Vejamos: Face ao aumento de custos com a elaboração das 550 ceias que diariamente as equipas voluntárias de rua da Comunidade distribuem, foi pedido apoio à Câmara Municipal de Lisboa, que declinou essa responsabilidade respondendo que “não tem previsto nos seus eixos de intervenção o apoio a este tipo de respostas, em concreto no tocante à distribuição alimentar”!!!

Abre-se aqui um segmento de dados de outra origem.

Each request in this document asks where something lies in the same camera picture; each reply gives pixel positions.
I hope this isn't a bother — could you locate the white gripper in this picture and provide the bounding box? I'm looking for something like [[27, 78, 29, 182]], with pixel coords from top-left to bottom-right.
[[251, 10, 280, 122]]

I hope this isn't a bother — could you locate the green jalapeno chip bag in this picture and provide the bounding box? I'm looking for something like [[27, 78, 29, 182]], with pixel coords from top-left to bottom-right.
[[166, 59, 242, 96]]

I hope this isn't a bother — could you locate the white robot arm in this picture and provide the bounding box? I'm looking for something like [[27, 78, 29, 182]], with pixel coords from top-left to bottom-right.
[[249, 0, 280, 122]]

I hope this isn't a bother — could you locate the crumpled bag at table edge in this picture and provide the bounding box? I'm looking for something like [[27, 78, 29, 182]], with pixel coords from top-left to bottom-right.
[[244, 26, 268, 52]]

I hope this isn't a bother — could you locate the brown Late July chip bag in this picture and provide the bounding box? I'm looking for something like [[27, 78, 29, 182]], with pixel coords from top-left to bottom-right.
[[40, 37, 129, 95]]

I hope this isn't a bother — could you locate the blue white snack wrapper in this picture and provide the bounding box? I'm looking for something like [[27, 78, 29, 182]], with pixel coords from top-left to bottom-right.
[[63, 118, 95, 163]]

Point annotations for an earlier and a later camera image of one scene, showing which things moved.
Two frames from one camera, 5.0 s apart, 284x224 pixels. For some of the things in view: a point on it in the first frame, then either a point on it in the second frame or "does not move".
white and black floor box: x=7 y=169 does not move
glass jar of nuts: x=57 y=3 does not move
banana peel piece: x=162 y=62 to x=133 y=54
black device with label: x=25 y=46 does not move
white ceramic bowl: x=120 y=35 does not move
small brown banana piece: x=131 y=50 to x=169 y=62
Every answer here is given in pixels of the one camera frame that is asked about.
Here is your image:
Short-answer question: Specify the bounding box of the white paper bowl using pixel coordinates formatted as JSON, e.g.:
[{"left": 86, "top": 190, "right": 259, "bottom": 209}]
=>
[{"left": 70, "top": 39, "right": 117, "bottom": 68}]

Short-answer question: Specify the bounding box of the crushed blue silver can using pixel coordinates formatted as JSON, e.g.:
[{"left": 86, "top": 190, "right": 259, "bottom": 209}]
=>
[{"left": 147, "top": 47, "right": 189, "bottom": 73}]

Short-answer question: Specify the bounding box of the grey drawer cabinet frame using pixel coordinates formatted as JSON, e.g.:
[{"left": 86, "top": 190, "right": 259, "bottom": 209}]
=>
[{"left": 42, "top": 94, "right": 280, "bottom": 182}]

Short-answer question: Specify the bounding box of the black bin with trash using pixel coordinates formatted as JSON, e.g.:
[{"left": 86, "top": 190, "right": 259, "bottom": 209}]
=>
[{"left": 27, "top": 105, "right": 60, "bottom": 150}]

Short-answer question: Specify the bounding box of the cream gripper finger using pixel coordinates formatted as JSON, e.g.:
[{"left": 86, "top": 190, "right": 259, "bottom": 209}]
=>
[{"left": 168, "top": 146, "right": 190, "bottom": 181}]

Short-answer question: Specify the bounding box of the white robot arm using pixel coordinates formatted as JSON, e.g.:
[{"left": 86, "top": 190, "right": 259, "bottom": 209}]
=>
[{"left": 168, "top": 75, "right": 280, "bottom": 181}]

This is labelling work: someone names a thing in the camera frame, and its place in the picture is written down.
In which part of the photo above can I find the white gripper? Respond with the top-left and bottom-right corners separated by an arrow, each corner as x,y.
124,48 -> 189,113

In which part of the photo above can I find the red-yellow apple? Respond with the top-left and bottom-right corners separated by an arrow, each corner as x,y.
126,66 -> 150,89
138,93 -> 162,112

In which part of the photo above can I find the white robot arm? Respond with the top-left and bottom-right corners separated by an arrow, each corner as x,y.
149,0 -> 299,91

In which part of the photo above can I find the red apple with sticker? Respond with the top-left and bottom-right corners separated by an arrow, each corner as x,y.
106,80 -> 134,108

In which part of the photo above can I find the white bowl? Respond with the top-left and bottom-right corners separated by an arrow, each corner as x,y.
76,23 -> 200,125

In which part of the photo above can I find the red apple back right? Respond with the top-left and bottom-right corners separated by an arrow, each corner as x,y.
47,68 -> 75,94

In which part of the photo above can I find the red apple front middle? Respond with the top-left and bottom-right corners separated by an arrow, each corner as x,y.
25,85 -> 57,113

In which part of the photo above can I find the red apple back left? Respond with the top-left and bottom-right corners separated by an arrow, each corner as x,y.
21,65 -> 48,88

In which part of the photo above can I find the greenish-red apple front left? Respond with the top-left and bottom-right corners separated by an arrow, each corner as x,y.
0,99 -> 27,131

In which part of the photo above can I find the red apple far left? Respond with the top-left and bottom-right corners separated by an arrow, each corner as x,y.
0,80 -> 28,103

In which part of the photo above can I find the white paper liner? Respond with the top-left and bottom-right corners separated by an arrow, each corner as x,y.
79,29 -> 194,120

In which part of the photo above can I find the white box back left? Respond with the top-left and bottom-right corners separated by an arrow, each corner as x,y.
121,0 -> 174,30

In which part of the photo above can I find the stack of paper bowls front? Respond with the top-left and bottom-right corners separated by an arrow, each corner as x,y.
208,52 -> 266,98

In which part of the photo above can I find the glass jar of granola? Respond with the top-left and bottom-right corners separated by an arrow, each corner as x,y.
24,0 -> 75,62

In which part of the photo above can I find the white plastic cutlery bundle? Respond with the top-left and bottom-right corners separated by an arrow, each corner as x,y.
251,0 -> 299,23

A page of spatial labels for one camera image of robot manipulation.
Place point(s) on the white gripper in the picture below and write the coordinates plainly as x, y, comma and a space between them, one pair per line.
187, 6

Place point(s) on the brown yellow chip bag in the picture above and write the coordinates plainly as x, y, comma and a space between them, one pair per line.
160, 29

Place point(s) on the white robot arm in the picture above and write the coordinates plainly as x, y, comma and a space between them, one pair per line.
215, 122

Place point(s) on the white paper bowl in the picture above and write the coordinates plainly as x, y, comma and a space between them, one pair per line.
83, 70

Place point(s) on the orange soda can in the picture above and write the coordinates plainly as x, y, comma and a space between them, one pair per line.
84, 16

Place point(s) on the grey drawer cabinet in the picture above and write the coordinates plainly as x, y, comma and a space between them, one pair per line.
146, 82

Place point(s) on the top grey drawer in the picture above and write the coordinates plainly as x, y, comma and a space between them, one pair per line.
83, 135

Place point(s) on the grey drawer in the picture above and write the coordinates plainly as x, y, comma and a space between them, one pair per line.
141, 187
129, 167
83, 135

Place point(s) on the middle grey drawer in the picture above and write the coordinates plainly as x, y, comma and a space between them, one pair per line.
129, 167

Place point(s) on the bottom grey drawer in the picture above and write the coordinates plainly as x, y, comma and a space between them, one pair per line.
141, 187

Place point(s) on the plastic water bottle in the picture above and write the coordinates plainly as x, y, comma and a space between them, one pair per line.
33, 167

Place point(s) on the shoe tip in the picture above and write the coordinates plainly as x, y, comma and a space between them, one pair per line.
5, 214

Outra situação decorrente das dinâmicas do fenómeno das PSSA é a constatação do grande aumento de pessoas em idade próxima da reforma, acima dos 50 anos, que após tratamento das suas adições já não têm condições de saúde física e psicológica para uma vida autónoma, pelo que têm que continuar institucionalizados, devendo fazê-lo noutras unidades, disponibilizando assim lugares de reabilitação para novos utentes.

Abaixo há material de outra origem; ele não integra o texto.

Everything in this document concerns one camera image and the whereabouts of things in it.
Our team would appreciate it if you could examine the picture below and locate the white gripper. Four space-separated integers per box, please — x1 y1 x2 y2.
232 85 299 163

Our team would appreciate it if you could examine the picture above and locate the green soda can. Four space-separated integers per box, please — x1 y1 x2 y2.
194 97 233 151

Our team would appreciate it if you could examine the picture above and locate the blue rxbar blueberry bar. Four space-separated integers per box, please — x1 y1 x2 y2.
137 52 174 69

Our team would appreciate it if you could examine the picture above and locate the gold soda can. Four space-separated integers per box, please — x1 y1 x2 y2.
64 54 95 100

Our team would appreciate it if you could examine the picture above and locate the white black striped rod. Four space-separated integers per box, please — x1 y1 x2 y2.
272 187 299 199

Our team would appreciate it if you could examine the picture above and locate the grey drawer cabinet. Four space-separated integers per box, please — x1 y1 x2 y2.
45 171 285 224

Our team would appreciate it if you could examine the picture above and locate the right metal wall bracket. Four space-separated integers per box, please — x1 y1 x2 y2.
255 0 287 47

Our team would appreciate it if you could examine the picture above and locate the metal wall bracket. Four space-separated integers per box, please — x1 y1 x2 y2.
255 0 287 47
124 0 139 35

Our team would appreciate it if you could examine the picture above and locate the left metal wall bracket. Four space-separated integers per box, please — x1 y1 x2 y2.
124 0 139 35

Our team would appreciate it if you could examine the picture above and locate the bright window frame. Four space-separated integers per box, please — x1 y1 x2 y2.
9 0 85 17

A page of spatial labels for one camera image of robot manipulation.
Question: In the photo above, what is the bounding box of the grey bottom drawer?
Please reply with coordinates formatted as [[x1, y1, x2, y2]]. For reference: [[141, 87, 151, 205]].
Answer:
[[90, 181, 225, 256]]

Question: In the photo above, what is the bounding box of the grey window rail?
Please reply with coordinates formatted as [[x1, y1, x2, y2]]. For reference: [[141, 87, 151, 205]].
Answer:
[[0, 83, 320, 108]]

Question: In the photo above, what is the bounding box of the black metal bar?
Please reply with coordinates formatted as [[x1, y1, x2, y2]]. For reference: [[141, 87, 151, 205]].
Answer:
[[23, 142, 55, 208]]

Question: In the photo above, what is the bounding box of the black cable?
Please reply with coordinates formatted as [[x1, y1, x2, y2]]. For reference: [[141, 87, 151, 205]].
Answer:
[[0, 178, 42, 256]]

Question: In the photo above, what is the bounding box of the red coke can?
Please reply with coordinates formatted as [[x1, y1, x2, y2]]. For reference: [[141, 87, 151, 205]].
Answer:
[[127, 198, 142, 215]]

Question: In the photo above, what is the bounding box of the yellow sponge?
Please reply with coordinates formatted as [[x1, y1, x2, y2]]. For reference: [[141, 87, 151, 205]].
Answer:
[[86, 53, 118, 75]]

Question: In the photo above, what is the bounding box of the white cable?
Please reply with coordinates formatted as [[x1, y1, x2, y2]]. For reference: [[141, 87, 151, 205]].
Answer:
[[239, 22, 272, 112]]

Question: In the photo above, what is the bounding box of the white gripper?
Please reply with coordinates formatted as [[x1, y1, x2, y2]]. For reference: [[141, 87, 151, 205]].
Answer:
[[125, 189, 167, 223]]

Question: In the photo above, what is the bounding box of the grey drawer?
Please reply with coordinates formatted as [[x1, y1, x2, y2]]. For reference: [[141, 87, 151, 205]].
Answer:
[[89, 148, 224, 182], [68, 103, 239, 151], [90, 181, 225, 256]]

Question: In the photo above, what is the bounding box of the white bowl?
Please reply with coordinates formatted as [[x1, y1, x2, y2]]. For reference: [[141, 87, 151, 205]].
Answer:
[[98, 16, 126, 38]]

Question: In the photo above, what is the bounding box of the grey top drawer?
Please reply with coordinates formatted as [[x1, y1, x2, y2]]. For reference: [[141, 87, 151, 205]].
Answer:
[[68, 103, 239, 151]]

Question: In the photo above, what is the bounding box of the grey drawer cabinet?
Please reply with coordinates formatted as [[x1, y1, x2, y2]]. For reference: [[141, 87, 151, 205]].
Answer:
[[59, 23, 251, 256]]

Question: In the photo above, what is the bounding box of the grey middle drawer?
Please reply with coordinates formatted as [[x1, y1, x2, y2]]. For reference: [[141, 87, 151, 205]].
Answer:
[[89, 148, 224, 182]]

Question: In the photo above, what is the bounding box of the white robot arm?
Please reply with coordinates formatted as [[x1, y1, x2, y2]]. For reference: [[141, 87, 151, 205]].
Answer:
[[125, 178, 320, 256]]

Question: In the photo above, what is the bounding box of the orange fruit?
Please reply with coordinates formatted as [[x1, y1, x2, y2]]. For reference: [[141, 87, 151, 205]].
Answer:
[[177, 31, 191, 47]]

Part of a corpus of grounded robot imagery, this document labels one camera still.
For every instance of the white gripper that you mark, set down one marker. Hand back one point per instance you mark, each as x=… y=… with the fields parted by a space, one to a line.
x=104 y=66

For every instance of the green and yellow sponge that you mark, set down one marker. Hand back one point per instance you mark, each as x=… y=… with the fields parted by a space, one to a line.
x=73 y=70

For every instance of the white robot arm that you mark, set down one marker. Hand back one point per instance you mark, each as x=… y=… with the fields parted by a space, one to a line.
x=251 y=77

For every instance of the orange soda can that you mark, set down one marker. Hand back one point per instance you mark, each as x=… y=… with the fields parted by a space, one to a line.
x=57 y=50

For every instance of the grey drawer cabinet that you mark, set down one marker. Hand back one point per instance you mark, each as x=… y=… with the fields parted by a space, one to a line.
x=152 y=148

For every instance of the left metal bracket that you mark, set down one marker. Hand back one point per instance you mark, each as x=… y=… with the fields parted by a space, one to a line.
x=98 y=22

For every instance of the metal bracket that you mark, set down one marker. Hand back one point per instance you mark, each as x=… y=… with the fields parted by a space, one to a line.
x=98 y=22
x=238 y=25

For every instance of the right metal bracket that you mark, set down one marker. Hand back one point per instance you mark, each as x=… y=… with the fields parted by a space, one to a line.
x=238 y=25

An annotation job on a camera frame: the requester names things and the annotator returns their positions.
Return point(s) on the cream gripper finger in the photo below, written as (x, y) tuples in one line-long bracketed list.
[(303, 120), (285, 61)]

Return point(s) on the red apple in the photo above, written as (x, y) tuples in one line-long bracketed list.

Para isso é fundamental sermos proactivos em relação a esta nova realidade e temos alertado o Ministério do Trabalho, Solidariedade e Segurança Social para a necessidade de criação de uma resposta social adequada a estas pessoas. Até ao momento continuamos com o mesmo modelo, retirada da rua, tratamento, preparação para autonomia plena, ou limitada, sem resposta efetiva para a Reinserção quer dos que estão em idade ativa quer dos que estão para além dela, com autonomia ou dependentes. Um modelo já ultrapassado e sem qualquer indicação de preocupação com esta nova realidade.
A pobreza das instituições também é ilustrada na ação da Confederação Nacional das Instituições de Solidariedade (CNIS) que recentemente conseguiu uma importante renegociação com o Ministério do Trabalho, Solidariedade e Segurança Social, num reforço dos valores protocolados, face ao enorme aumento dos custos. Curiosamente o apoio aos ERPI (Lares) foi aumentado em 6%, mas no caso dos protocolos que contemplam as PSSA o valor foi de 3%, como se as PSSA e os profissionais que os ajudam a recuperar a sua dignidade fossem “Filhos de um deus menor”.
Mais grave é a situação com os acordos com o Ministério da Saúde, onde os valores acordados para tratamento de pessoas com adição nos diversos Centros Terapêuticos não eram atualizados desde o ano de 2008, tendo, finalmente, uma pequena atualização em 2023, que não cobre minimamente o aumento de custos dos últimos anos.
Esta situação implicou o fecho de cerca de 200 camas pela incapacidade de financiamento das diferentes instituições, sendo fundamental uma atualização anual mais robusta.
Concluindo, apelamos à continuação do apoio dos nossos benfeitores, excecionalmente importante, pela fase critica que atravessamos. Mas apelamos, de uma forma muito expressiva, às entidades públicas para nos ajudarem a minorar as situações de FOME existentes na cidade de Lisboa, de combate à pobreza e exclusão social e, especialmente, a serem criadas condições para uma efetiva mudança do sentido de vida.